As students, we have the right to widen our minds. In this modern era of fast technology and faster information, censorship is meant to keep harm out, but is it handicapping our education? The concept of censorship is well founded on the belief that certain age groups are not ready to be exposed to certain material, but where is the line drawn? At what point does protection trump education? Students are losing valuable educational resources due to improperly run internet censorship.
Government agencies have pushed public schools and libraries to inhibit students’ access to important resources through legislation and organizations, such as the CIPA. The Child Internet Protection Act, was enacted in 2000 by congress. It requires censorship from inappropriate content for all schools hoping to receive government discounts on internet related services, through a program called E-rate. According to the Federal Communications Commission, “The protection measures must block or filter Internet access to pictures (material) that are: (a) obscene; (b) child pornography; or (c) harmful to minors (for computers that are accessed by minors),” but what constitutes as harmful to minors and how should the censorship be carried out? This vague phrasing leaves too much up to interpretation.

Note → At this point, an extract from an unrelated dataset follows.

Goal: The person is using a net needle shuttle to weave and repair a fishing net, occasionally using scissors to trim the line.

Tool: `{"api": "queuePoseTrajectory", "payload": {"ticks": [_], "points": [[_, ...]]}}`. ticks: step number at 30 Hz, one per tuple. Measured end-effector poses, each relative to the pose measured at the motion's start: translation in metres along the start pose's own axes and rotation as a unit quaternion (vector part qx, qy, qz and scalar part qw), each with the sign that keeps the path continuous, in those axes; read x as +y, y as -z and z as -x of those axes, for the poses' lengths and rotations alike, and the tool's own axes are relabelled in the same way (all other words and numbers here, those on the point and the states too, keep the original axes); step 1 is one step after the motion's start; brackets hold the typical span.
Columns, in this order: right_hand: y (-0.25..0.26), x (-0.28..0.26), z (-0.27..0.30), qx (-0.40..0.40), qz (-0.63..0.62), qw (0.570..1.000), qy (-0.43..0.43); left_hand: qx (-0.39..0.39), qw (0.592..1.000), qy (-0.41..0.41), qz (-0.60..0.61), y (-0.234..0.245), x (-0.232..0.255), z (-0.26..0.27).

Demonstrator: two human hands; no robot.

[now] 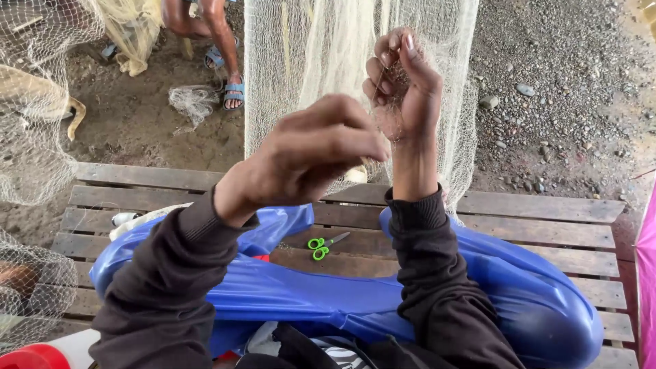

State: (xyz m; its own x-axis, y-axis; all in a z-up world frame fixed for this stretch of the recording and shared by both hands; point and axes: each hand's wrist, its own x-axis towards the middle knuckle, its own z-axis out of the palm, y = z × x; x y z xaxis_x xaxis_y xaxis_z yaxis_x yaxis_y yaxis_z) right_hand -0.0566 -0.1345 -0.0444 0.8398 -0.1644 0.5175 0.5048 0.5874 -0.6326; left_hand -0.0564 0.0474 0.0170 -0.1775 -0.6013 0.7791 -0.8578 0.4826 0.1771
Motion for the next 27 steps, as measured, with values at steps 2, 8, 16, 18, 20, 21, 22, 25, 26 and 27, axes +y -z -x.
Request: {"api": "queuePoseTrajectory", "payload": {"ticks": [2, 8, 16, 18, 20, 21, 22, 25, 26, 27], "points": [[0.002, 0.003, 0.0, 0.006, -0.036, 0.999, 0.006, 0.032, 0.992, 0.075, 0.094, 0.008, 0.005, 0.005], [0.011, 0.009, 0.002, 0.001, -0.064, 0.998, -0.005, -0.159, 0.877, 0.299, -0.341, 0.027, 0.013, 0.003], [0.011, 0.007, -0.001, 0.014, -0.073, 0.997, -0.009, -0.167, 0.904, 0.236, -0.316, 0.035, -0.002, 0.039], [0.012, 0.007, -0.001, -0.003, -0.111, 0.994, -0.015, -0.131, 0.922, 0.214, -0.296, 0.036, -0.009, 0.045], [0.009, 0.005, 0.0, 0.012, -0.103, 0.994, -0.02, -0.012, 0.959, 0.2, -0.2, 0.036, -0.012, 0.045], [0.007, 0.006, -0.001, 0.011, -0.103, 0.994, -0.02, -0.012, 0.959, 0.2, -0.2, 0.038, -0.014, 0.046], [0.005, 0.006, 0.0, 0.01, -0.109, 0.994, -0.024, 0.004, 0.96, 0.193, -0.202, 0.039, -0.015, 0.048], [0.001, 0.004, 0.0, 0.005, -0.115, 0.993, -0.027, 0.023, 0.949, 0.188, -0.251, 0.043, -0.018, 0.053], [0.0, 0.004, 0.0, 0.0, -0.116, 0.993, -0.027, 0.027, 0.935, 0.189, -0.298, 0.045, -0.018, 0.055], [-0.001, 0.004, 0.0, 0.0, -0.117, 0.993, -0.027, 0.026, 0.935, 0.189, -0.298, 0.045, -0.017, 0.055]]}}
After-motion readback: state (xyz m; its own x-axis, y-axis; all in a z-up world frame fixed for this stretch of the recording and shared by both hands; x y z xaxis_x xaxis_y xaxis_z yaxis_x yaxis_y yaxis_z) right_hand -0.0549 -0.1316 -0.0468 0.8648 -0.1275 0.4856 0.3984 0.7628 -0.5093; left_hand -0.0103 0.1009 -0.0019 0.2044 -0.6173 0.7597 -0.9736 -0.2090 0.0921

This ambiguous order has allowed for abuse of the right to internet censorship. For instance, when schools and libraries used filtering programs that block LGBT youth support sites (obviously deviating from the intentions of the CIPA) or the current blocking of popular or social websites (such as Facebook and Youtube) despite the FCC and Department of Education’s clear stance against the banning those sites. The CIPA, through its own fault, has given school and library (or local) officials justification and protection for the censorship of internet resources that was never meant to be blocked. Also there is no guidance to the filtering process past not having anything inappropriate, so schools and libraries are often left with moronic censorship programs that either underblock or underblock. For instance, at our school, NPR (a renowned news source) is blocked, while the ending of "Sausage Party" (which consists of food engaging in explicit actions) on youtube is not.
Minors in schools across the country have expressed their frustration with the new censorship programs. Even the American Association of School Librarians has acknowledged the CIPA’s faults, saying “Students, teachers, and school librarians in many schools are frustrated daily when they discover legitimate educational websites blocked by filtering software installed by their school.” Students are having valuable resources for academia and personal support blocked due to censorship, and but aren’t even being properly protected from harmful material. Whether it is specification of what is inappropriate or how the censorship should be handled, there needs to be a change in CIPA legislation.
Of course the CIPA isn’t entirely a failure in concept; the principle of protecting minors from overly obscene and inappropriate content is obviously noble. The CIPA also contains provisions mandating schools and libraries to teach their students how to properly utilize the internet. According to the FCC, organizations that receive E-rate support “must provide for educating minors about appropriate online behavior, including interacting with other individuals on social networking websites and in chat rooms, and cyberbullying awareness and response.” This is a valuable service that most minors will use for the rest of their lives. Regardless of whatever action is taken against the CIPA, the second half of the act should be maintained. However, there should be a change in the act; the CIPA is too broad and unspecific in its orders, therefore the law should be revised to specify what filtering process should be used (programming and all) or to just simply remove the entire process of censorship.